Last week, the government revealed that the £1bn fund would open on 1 June, with leaseholders in social housing blocks revealed to be ‘eligible for support’. In March’s budget, Chancellor Rishi Sunak announced the new funding ‘to help strip combustible cladding from homes’ in both social and privately owned blocks above the original £600m funding for both, to help with removing cladding from blocks over 18m tall.

The previous funding was for buildings with aluminium composite material (ACM) cladding, but Mr Sunak said that this would ‘go beyond dealing with ACM to make sure that all unsafe combustible cladding will be removed’. The funding would ensure such cladding would be removed ‘from every private and social residential building above 18m high’, and the government would continue to try and building owners and developers pay ‘their fair share’.

This fund ‘will meet the cost for unsafe non-ACM cladding on residential buildings’, 18m and over that ‘do not comply with building regulations’, and the government urged building owners to ‘act and put the safety of residents first’, with total funding for cladding remediation now £1.6bn. The fund’s application process is designed to enable projects ‘to proceed at pace’, with building owners, freeholders and others responsible for buildings to register from Monday.

While ‘predominantly targeted’ at supporting private sector leaseholders ‘facing significant bills’ it was ‘clear that for leaseholders living in buildings owned by providers in the social sector, it will provide funding to meet the provider’s costs which would otherwise have been borne by leaseholders’. Landlords are expected to cover such costs ‘without increasing rent for their tenants’.

Applications ‘can be progressed alongside the development of the remediation project’, and focusing on non ACM remediation for the private sector, the fund would ‘meet the capital costs of removing and replacing’ cladding, and be provided for ‘mixed use residential and commercial developments in both sectors’. Buildings under 18m will not be included, nor will hotels, hospitals and building with no residential leaseholders.

Where work had begun on buildings with non ACM systems, or ‘where work had been previously committed to’ prior to the budget announcement, ‘these works will not [be] eligible’. Inside Housing reported however on the disappointment of the Skyline Central 1 leaseholders, whose building was clad in combustible high pressure laminate cladding and who accepted loans of up to £25,000 each earlier this year to pay for cladding remediation.

This was after they had been ‘set an ultimatum which could have seen them lose their homes’, and while the work is ‘nearing completion’, the cost of the loans ‘pushed some residents to the verge of bankruptcy’, and they had hoped to ‘recoup their costs’ through the fund before discovering ‘buildings will be excluded from applying if work has already started’.

In response a government spokesperson said that the fund was aimed ‘at removing the financial barriers that are preventing building owners from remediating unsafe buildings quickly’, and that ‘there may be recourse through building owners through warranty or insurance claims’ for those who have already paid for works. Despite this, a leaseholder in the Manchester block said this route ‘had already been explored’, and was unavailable as ‘the building was out of warranty’.

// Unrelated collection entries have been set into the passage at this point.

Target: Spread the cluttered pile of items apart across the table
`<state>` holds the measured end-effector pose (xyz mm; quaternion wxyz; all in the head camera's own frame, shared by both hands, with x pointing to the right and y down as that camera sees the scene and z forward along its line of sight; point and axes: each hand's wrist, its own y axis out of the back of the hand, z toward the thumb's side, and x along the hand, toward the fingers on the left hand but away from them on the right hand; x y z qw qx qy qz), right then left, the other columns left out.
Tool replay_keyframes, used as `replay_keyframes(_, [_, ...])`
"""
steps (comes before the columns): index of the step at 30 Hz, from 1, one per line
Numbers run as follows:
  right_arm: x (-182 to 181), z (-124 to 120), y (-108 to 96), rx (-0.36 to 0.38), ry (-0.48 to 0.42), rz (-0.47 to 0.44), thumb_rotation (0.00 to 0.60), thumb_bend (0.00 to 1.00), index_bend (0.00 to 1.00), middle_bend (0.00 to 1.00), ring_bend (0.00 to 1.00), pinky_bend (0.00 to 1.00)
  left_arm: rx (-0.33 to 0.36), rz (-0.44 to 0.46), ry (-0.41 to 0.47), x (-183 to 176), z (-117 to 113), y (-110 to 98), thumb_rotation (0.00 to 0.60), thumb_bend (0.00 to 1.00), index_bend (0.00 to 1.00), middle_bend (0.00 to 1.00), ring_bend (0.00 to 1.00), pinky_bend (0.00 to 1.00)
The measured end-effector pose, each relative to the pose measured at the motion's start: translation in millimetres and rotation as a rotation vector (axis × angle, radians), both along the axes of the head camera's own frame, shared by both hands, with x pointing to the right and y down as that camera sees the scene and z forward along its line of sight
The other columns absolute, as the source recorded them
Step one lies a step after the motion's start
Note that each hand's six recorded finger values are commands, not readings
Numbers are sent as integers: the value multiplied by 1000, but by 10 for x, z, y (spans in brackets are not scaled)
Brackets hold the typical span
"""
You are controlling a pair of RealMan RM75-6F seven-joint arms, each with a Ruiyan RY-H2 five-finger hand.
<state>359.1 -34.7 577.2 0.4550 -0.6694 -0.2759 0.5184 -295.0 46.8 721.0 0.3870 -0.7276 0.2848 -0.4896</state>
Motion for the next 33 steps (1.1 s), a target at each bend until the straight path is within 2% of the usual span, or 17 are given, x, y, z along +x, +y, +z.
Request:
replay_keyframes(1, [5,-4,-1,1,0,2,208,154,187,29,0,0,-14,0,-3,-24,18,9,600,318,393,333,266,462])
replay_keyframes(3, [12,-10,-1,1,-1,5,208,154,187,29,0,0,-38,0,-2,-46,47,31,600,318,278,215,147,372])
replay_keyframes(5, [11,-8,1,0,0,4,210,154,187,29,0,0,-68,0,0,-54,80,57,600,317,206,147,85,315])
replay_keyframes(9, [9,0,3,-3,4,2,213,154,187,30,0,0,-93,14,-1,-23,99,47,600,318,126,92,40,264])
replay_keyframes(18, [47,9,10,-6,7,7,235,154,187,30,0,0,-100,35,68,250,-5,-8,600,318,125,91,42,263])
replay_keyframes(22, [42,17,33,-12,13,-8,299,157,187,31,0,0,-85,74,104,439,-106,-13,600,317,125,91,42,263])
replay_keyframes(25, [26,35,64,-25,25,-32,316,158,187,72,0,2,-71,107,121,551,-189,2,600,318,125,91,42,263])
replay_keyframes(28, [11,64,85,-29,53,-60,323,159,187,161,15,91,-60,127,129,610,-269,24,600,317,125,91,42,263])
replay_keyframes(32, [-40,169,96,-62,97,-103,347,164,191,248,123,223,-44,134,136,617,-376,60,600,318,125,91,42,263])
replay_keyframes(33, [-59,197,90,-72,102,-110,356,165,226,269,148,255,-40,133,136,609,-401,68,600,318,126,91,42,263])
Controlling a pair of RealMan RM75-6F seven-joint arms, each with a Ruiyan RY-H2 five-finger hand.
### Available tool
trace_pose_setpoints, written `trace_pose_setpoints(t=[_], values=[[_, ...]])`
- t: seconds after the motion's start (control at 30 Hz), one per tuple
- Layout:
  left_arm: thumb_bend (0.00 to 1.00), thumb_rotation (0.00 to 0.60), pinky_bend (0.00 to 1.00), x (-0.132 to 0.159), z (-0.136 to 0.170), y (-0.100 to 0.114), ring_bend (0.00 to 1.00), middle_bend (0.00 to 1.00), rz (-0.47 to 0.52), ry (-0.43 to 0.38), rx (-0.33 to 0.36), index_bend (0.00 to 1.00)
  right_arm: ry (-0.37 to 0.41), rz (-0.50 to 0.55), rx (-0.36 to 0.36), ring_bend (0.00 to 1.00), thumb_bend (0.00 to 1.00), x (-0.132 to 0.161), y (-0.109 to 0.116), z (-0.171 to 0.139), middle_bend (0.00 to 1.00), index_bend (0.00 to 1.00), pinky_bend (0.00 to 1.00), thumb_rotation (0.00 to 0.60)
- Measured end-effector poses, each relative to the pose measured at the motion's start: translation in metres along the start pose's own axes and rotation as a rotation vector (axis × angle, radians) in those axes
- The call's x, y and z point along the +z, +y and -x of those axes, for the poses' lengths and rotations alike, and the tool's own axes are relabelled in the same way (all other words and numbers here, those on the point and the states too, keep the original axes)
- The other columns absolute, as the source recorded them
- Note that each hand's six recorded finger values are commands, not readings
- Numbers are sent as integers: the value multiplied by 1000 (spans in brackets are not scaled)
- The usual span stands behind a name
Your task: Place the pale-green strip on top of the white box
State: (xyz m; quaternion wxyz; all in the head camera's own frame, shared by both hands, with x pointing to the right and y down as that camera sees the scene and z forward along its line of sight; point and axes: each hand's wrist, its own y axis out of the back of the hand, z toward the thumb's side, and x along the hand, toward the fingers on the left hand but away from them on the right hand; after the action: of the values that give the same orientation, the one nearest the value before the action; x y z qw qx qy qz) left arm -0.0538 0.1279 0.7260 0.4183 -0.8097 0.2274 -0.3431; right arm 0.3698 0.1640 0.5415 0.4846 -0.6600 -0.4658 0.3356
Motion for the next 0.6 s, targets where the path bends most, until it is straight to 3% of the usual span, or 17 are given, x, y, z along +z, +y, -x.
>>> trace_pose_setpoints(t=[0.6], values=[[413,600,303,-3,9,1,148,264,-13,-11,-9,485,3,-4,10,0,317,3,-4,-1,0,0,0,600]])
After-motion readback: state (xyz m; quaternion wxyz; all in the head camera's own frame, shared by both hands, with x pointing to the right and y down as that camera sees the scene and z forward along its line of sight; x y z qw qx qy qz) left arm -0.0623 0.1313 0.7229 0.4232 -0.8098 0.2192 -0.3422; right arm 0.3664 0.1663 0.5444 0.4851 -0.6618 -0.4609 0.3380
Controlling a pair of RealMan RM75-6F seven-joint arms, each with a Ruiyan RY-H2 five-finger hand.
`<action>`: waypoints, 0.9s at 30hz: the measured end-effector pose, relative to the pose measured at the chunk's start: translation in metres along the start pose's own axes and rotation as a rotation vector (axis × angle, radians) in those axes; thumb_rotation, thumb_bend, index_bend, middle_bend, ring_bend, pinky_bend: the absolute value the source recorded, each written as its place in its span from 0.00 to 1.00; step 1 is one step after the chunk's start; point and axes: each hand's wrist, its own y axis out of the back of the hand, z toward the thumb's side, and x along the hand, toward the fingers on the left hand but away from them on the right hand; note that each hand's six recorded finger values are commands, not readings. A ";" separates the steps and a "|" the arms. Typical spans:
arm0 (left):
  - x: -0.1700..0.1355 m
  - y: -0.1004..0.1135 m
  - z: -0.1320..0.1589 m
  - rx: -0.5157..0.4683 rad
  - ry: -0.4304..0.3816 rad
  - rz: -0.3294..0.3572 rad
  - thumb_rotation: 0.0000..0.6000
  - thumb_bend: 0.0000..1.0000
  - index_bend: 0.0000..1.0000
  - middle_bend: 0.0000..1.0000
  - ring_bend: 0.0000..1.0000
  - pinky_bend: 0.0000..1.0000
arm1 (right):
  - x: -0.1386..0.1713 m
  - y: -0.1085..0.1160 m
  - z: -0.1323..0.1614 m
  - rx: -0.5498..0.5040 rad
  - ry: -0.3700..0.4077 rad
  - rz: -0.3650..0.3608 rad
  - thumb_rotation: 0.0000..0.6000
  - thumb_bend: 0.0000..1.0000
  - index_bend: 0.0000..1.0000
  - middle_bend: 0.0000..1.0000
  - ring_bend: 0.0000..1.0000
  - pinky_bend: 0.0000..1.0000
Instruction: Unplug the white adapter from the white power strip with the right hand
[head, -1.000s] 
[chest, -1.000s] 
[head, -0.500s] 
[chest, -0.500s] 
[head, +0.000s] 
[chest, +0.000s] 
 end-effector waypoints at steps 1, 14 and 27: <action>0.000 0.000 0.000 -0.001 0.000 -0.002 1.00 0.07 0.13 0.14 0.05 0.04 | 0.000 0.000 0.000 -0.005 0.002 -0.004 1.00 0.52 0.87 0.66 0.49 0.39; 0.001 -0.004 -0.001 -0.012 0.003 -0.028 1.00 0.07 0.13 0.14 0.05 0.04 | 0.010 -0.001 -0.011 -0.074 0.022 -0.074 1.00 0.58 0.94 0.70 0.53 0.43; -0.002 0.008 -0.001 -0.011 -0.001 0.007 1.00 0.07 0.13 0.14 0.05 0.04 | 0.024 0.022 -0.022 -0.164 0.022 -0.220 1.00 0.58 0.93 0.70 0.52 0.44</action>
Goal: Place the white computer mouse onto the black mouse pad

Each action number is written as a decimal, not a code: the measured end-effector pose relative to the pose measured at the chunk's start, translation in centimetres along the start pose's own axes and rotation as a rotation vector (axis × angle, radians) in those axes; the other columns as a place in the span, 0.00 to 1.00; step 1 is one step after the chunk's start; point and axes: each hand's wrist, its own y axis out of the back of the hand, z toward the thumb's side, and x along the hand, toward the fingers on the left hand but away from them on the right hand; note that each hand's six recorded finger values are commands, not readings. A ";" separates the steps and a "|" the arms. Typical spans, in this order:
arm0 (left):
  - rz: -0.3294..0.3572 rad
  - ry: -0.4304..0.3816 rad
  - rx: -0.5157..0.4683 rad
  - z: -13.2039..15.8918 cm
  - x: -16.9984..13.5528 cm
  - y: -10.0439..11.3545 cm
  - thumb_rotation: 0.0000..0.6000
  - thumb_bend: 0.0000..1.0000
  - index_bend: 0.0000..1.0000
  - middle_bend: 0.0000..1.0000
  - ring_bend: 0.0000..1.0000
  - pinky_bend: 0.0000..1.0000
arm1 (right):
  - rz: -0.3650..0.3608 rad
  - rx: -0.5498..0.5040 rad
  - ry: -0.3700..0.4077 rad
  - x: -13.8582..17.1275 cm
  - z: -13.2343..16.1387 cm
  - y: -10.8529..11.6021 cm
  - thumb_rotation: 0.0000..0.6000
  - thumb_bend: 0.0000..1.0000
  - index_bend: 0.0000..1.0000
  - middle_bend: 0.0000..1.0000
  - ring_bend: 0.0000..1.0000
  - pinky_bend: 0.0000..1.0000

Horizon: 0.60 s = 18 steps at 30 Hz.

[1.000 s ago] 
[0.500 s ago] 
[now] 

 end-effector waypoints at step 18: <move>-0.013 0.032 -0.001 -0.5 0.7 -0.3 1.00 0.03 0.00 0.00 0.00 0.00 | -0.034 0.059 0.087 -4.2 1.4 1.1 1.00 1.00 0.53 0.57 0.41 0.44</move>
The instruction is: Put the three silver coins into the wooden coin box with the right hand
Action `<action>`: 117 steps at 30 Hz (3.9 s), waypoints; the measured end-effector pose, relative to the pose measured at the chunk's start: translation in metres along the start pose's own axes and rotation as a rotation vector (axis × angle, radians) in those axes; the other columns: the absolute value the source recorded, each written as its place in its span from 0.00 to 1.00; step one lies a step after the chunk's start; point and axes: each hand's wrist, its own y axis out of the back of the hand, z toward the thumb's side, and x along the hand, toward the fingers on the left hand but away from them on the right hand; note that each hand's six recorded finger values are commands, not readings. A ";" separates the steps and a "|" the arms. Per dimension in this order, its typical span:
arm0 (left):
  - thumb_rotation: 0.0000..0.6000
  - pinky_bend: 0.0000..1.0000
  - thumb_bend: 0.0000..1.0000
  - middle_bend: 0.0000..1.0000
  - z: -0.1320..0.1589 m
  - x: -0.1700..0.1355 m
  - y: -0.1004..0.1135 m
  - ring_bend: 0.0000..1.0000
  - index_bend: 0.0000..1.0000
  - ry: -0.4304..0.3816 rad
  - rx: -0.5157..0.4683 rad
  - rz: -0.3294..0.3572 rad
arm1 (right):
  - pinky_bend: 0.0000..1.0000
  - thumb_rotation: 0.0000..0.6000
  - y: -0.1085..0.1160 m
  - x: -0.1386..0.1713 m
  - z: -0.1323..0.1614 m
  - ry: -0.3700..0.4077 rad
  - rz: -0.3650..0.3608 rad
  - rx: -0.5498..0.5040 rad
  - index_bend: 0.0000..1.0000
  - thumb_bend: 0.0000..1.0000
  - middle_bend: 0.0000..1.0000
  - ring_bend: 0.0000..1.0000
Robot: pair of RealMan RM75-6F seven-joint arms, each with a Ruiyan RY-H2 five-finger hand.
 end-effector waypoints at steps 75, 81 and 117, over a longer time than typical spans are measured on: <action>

The leaseholder said it was ‘truly baffling’ that the government thought this possible, adding: ‘We’re extremely concerned to notice that the fund only seems applicable to remedial work that hasn’t started yet. While the work on replacing our HPL cladding and other fire safety defects is nearing completion, the financial burden that this brings will last a lifetime, with many of us now facing the very real possibility of bankruptcy.

‘It seems completely abhorrent that the government has chosen to ignore leaseholders like ourselves and make us ineligible to apply to fund. They have always said that work must be carried out as soon as possible and that leaseholders should not be responsible for the cost of remedial works, and yet it looks like we still are. All these terms and conditions do is penalise those living in buildings where the freeholder has already acted.

‘It is truly heart breaking and we’d like urgent clarification on why government have chosen to leave us out of what, now more than ever, seems to be a cladding lottery.’

A spokesperson for HomeGround, acting for the building’s owner Adriatic Land, said it ‘fully support[s] the leaseholders in this matter’, as ‘the government has already acknowledged the regulatory failure that has caused this cladding crisis so it is not right that the Skyline leaseholders are being denied support from the government’s remediation fund.

‘It is especially unfair in the case of Skyline that leaseholders are being penalised as a result of the proactive work that has taken place to remediate the building as quickly as possible. Had funding from government been made available earlier, this would not have happened’.